Change Readers to properly handle JSON files.

Documentation¶

Update documentation.

v0.1.2¶

Features¶

Now VanillaReader can read from multiple sources: URL, text, file_path and dictionaries.

Fixes¶

By default, the document_id was None instead of and uuid in VanillaReader.
Some name changes for splitter_method attribute in SplitterOutput method.

Developer features¶

Extend CI/CD lifecycle. Now it uses Dockerfile to check tests and deploy docs.
Automate versioning for the Python project.
The project has been published to PyPI.org.

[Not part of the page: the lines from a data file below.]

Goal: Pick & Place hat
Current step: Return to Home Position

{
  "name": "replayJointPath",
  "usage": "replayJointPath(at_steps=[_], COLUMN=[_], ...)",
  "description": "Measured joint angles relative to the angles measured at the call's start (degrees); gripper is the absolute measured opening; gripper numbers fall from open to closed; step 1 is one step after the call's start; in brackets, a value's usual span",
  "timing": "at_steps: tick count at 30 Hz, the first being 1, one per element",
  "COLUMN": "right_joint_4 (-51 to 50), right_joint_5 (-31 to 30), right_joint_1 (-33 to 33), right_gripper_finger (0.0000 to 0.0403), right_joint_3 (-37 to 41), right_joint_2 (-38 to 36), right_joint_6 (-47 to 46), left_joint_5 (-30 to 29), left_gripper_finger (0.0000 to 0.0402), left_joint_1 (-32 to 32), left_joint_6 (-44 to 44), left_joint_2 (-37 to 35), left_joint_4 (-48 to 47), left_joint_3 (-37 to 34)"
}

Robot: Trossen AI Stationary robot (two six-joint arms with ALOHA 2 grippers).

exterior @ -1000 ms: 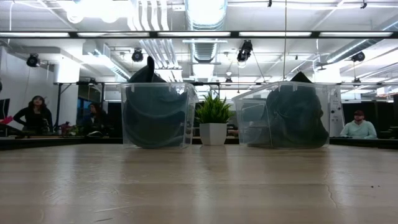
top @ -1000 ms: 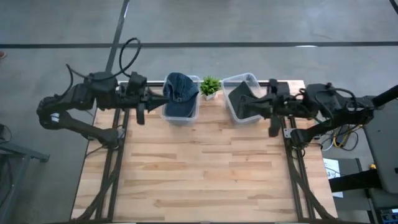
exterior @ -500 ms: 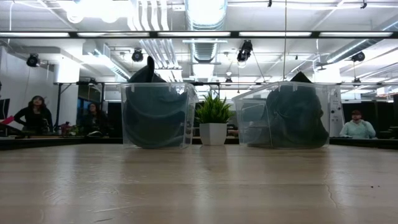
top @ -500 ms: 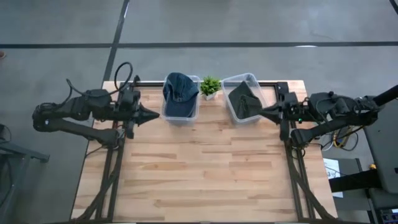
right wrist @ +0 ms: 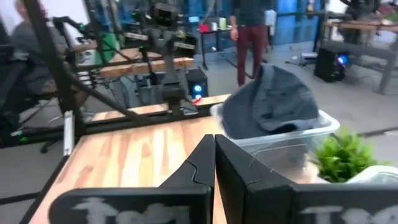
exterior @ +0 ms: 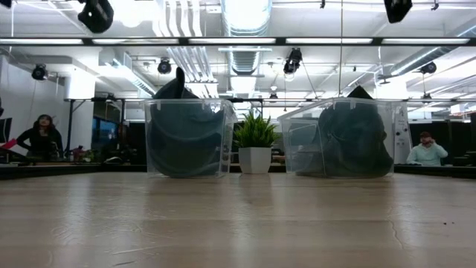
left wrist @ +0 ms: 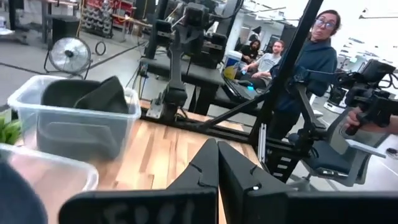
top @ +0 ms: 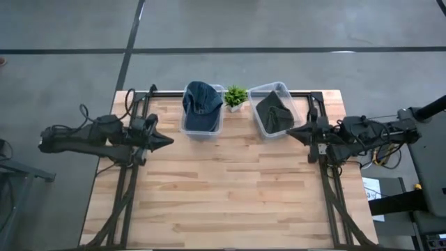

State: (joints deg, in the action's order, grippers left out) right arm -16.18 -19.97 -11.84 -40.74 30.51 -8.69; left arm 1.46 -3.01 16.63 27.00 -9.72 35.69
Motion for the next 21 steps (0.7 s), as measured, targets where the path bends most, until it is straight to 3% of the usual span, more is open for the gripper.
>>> replayJointPath(at_steps=[7, 16, 21], right_joint_4=[7.81, 17.78, 18.12], right_joint_5=[0.46, 2.61, 2.46], right_joint_1=[-0.02, -0.04, -0.04], right_gripper_finger=[0.0009, 0.0009, 0.0009], right_joint_3=[10.55, 22.93, 27.66], right_joint_2=[-6.58, -15.24, -20.22], right_joint_6=[3.59, 3.36, 5.16], left_joint_5=[2.30, 3.97, 3.97], left_gripper_finger=[0.0000, 0.0000, 0.0000], left_joint_1=[0.00, 0.00, 0.00], left_joint_6=[-4.00, -2.97, -1.69], left_joint_2=[-4.92, -10.69, -14.25], left_joint_4=[9.71, 22.88, 24.78], left_joint_3=[-8.96, -21.02, -25.40])
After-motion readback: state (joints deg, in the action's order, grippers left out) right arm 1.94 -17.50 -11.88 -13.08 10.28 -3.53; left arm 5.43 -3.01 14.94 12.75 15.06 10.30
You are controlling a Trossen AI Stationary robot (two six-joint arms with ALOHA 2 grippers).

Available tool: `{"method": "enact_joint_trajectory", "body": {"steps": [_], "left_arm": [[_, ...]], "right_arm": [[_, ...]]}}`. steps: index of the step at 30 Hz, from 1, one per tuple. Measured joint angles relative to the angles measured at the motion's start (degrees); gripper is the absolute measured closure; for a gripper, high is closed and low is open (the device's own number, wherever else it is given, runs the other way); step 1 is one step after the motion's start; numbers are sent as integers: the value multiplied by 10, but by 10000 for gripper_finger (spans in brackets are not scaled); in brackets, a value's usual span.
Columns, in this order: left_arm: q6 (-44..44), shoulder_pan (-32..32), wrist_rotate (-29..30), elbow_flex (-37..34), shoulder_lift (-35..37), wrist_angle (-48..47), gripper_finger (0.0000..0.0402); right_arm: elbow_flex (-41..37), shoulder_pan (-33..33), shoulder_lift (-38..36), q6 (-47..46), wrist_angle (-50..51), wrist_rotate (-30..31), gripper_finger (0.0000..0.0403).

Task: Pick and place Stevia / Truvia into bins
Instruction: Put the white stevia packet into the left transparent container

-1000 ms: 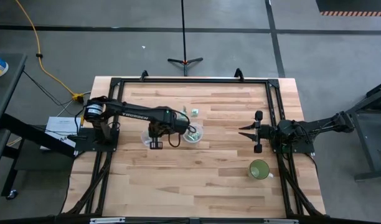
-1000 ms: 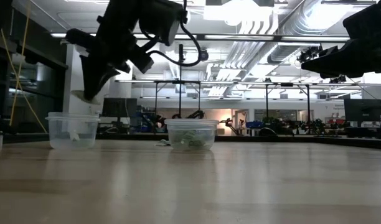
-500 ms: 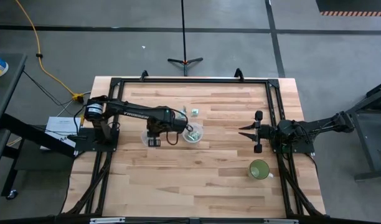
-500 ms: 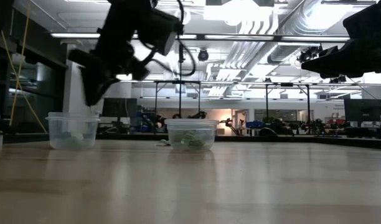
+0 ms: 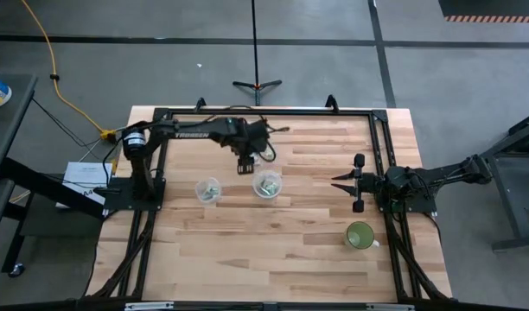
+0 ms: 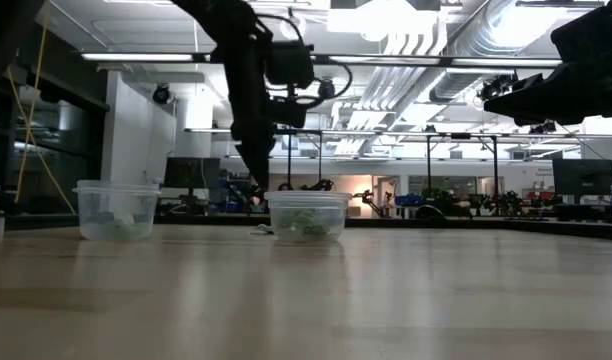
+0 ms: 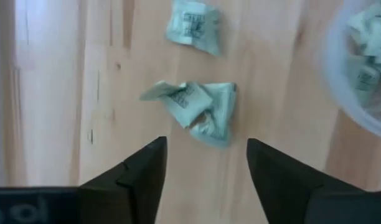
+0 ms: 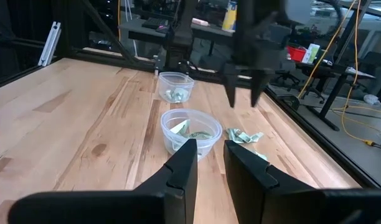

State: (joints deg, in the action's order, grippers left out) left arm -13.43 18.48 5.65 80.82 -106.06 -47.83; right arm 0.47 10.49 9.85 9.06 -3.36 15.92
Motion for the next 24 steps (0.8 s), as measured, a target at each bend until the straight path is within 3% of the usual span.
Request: {"method": "enact_joint_trajectory", "body": {"steps": [4, 10, 24], "left_arm": [[3, 28, -43, 0, -23, 9, 114], [-13, 43, -49, 0, -63, 23, 97], [-54, 44, -79, 3, -116, 48, 155]], "right_arm": [[0, 0, 0, 0, 0, 0, 331], [0, 0, 2, 0, 1, 0, 331], [0, 0, 2, 0, 1, 0, 331]]}}
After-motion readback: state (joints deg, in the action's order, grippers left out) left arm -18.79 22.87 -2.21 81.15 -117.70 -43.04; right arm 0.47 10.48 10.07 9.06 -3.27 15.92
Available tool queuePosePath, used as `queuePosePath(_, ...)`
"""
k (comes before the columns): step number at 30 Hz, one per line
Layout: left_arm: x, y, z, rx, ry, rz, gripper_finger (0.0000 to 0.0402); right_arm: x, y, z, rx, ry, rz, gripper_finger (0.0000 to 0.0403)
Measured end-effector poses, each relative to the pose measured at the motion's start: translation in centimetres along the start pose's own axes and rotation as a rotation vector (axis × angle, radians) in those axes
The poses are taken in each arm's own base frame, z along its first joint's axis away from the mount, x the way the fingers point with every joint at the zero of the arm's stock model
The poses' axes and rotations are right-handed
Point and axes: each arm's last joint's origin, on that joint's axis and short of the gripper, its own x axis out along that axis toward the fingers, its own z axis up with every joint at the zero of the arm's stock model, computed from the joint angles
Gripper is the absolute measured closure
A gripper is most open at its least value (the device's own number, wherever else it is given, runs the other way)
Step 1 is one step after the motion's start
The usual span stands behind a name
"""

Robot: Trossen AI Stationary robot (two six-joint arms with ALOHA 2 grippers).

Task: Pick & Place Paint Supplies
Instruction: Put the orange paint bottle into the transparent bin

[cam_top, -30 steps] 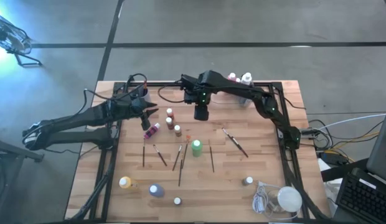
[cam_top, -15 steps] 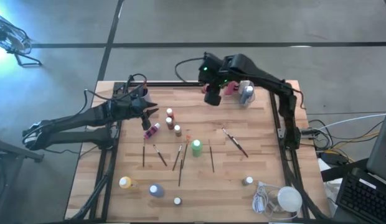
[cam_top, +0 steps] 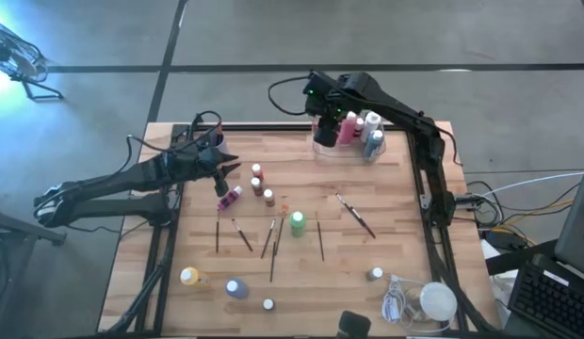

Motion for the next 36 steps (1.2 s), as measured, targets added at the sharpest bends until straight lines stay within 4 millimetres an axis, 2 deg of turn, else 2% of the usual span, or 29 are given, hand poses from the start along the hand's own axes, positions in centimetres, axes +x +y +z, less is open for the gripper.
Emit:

New versions will be deployed using CI/CD script.
requirements.txt has been added in the root of the project.
A new stage in pre-commit has been introduced for generating the requirements.txt file.
Makefile extended: new commands to serve mkdocs. Now make clean remove more temporary files.

Documentation¶

Update documentation in examples for the Documentation server.
Documentation server now can be served using Make.

v0.1.1¶

Some bug fixes in HeaderSplitter and RecursiveCharacterSplitter, and documentation updates.

Bug fixes¶

chunk_overlap (between 0 and 1) was not working in the split method from RecursiveCharacterSplitter.
Some markdown code was not properly formatted in README.md.
Reformat examples from docstring documentation in every Reader and Splitter classes.
HeaderSplitter was not properly handling the headers in some markdown and HTML files.

Documentation¶

Some examples have been provided in the documentation (docs/, and in the documentation server).
New examples in docstrings.

v0.1.0¶

First version of the project

Functional features¶

Add first readers, VanillaReader: reader which reads the files and format them into a string.
DoclingReader: reader which uses the docling package to read the files.
MarkItDownReader: reader which uses the markitdown package to read the files.
Add first splitters: CharacterSplitter, RecursiveSplitter, WordSplitter, SentenceSplitter, ParagraphSplitter, HTMLTagSplitter, JSONSplitter, HeaderSplitter:
The package can be installed using pip.
README.md has been updated.
Tests cases for main functionalities are available.
Some data has been added for testing purposes.
A documentation server is deployed with up-to-date information.

Developer features¶

Update pyproject.toml project information.
Add pre-commit configurations (flake8, check commit messages, run test coverage, and update documentation).
Add first Makefile commands (focused on developers):
make help: Provide a list with all the Make commands.
make clean: Clean temporal files and cache
make shell: Run a uv shell.
make install: Install uv CLI and pre-commit.
make precommit: Install pre-commit hooks.
make format: Run pyupgrade, isort, black, and flake8 for code style.